■ **Assigned task**: Beneath this line sits some data. Return only its lines from the one holding "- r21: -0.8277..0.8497" through the one holding "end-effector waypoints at", inclusive, exactly, with the images removed.

*** Opening Given records ***

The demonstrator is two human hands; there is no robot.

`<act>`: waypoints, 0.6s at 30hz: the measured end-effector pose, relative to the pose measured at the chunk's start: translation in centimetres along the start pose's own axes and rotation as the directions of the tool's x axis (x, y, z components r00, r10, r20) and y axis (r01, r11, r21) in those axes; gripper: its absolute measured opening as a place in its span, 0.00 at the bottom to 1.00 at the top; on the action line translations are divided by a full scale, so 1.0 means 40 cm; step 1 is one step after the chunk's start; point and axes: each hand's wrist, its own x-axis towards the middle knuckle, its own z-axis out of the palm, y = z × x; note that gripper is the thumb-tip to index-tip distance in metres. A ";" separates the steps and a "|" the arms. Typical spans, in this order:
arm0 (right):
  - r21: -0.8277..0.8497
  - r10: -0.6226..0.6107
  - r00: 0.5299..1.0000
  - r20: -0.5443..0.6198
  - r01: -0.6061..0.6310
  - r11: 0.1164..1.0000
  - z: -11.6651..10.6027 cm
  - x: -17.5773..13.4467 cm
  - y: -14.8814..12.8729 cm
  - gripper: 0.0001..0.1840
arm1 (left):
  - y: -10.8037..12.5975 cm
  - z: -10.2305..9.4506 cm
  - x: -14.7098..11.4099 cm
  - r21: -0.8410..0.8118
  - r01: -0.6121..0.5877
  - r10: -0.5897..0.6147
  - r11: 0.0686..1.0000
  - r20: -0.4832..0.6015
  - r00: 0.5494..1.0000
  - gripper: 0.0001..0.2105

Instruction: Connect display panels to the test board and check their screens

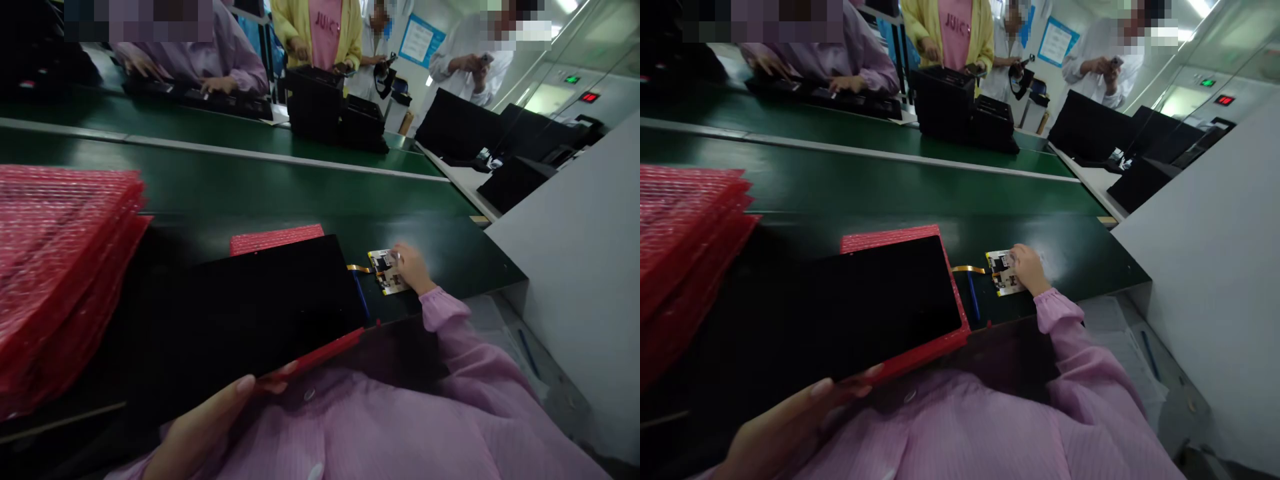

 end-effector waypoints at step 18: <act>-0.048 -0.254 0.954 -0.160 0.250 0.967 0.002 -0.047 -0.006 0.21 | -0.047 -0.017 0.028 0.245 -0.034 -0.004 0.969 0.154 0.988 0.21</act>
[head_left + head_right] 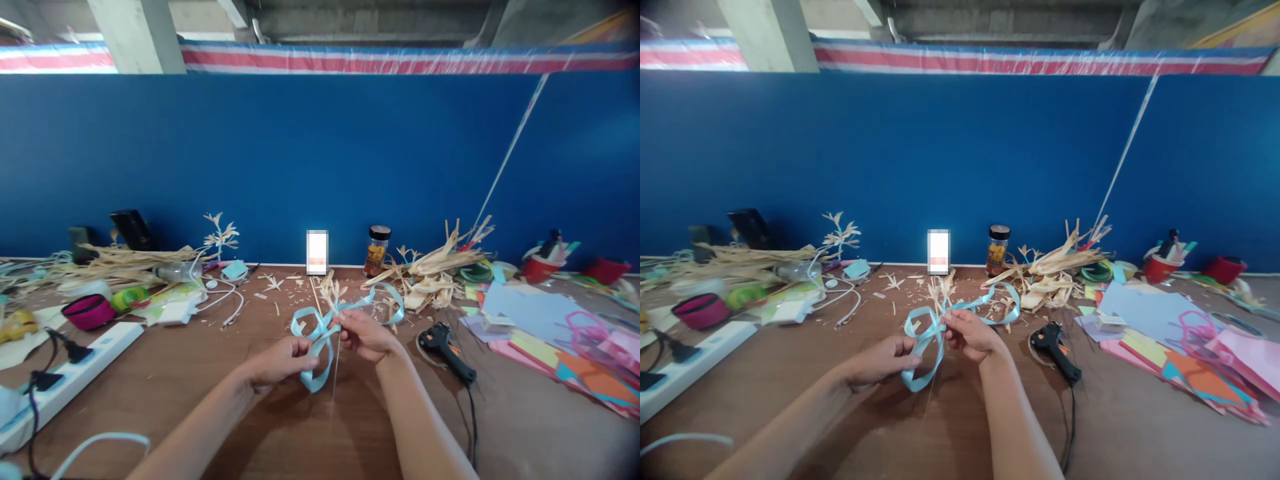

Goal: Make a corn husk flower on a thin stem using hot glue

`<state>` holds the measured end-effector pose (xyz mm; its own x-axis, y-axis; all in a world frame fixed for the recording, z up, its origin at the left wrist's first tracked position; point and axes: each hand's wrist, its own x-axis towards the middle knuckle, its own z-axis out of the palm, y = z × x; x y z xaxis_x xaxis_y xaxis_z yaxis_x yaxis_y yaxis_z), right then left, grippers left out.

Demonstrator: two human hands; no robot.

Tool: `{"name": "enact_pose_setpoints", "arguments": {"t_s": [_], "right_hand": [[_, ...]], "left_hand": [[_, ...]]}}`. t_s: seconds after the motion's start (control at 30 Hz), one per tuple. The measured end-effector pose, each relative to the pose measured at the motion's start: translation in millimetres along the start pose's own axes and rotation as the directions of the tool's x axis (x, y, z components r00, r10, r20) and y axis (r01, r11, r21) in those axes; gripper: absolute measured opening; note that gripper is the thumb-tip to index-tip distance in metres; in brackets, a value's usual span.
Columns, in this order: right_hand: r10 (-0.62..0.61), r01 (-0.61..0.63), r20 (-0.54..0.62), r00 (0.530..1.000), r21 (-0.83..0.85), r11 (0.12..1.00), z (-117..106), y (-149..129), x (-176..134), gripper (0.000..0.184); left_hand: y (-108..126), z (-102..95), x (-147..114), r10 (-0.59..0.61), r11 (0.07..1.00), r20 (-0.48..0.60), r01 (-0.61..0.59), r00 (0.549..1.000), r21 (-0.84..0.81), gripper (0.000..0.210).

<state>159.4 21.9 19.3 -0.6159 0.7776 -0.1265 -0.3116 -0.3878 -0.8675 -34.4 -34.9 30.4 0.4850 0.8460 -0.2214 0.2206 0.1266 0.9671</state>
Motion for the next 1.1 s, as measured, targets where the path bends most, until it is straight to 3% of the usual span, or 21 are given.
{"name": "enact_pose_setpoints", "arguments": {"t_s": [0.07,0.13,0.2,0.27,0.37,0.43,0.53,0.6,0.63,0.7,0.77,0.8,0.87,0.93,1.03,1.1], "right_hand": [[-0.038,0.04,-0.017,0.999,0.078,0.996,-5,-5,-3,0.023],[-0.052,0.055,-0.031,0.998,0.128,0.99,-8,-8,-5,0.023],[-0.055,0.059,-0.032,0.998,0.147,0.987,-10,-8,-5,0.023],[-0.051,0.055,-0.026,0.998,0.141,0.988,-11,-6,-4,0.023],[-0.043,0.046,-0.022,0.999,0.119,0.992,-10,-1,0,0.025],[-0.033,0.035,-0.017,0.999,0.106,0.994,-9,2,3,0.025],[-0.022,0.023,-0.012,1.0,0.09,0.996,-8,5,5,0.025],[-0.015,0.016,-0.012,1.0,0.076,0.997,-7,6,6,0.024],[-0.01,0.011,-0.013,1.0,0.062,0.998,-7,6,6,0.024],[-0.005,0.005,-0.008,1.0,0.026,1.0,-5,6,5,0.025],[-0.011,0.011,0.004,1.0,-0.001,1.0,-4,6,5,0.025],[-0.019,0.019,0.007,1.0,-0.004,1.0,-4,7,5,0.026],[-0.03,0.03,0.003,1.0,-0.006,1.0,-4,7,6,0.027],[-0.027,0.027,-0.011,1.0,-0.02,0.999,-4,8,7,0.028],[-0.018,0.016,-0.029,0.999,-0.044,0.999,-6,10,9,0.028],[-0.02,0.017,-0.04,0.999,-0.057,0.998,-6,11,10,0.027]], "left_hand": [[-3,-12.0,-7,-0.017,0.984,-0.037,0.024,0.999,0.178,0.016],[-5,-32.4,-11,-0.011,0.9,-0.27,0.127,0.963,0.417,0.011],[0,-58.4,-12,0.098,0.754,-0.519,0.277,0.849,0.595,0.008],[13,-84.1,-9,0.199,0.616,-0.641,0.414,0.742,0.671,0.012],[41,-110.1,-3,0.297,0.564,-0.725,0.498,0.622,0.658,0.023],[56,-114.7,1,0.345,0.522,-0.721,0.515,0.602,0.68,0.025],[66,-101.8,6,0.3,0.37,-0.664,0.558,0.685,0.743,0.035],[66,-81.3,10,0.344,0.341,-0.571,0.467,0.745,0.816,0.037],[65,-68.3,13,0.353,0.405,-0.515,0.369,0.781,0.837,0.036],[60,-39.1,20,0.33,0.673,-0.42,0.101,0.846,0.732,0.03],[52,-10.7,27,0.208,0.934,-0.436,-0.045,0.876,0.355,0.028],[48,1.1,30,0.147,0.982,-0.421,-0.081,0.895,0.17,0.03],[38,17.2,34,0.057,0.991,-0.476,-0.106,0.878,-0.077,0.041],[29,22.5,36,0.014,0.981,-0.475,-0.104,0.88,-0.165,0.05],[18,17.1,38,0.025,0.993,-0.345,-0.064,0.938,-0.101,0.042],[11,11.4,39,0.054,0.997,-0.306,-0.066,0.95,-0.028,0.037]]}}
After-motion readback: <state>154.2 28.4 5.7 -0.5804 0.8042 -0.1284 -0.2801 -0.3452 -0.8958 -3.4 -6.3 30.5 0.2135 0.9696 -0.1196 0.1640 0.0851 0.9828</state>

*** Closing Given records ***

■ **Solution to the problem**:
  - r21: -0.8277..0.8497
  - r10: -0.6226..0.6107
  - r00: 0.5299..1.0000
  - r20: -0.5443..0.6198
  - r01: -0.6061..0.6310
  - r11: 0.1164..1.0000
  - z: -11.6651..10.6027 cm
  - x: -17.5773..13.4467 cm
  - y: -14.8814..12.8729 cm
  - gripper: 0.0001..0.1840
arm1 (left):
  - y: -10.8037..12.5975 cm
  - z: -10.2305..9.4506 cm
  - x: -14.7098..11.4099 cm
  - r21: -0.8410..0.8118
  - r01: -0.6121..0.5877
  - r10: -0.5897..0.6147
  - r11: 0.0686..1.0000
  - r20: -0.4832..0.6015
  - r00: 0.5494..1.0000
  - gripper: 0.0001..0.2105

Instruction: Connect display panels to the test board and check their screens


 end-effector waypoints at step 18: <act>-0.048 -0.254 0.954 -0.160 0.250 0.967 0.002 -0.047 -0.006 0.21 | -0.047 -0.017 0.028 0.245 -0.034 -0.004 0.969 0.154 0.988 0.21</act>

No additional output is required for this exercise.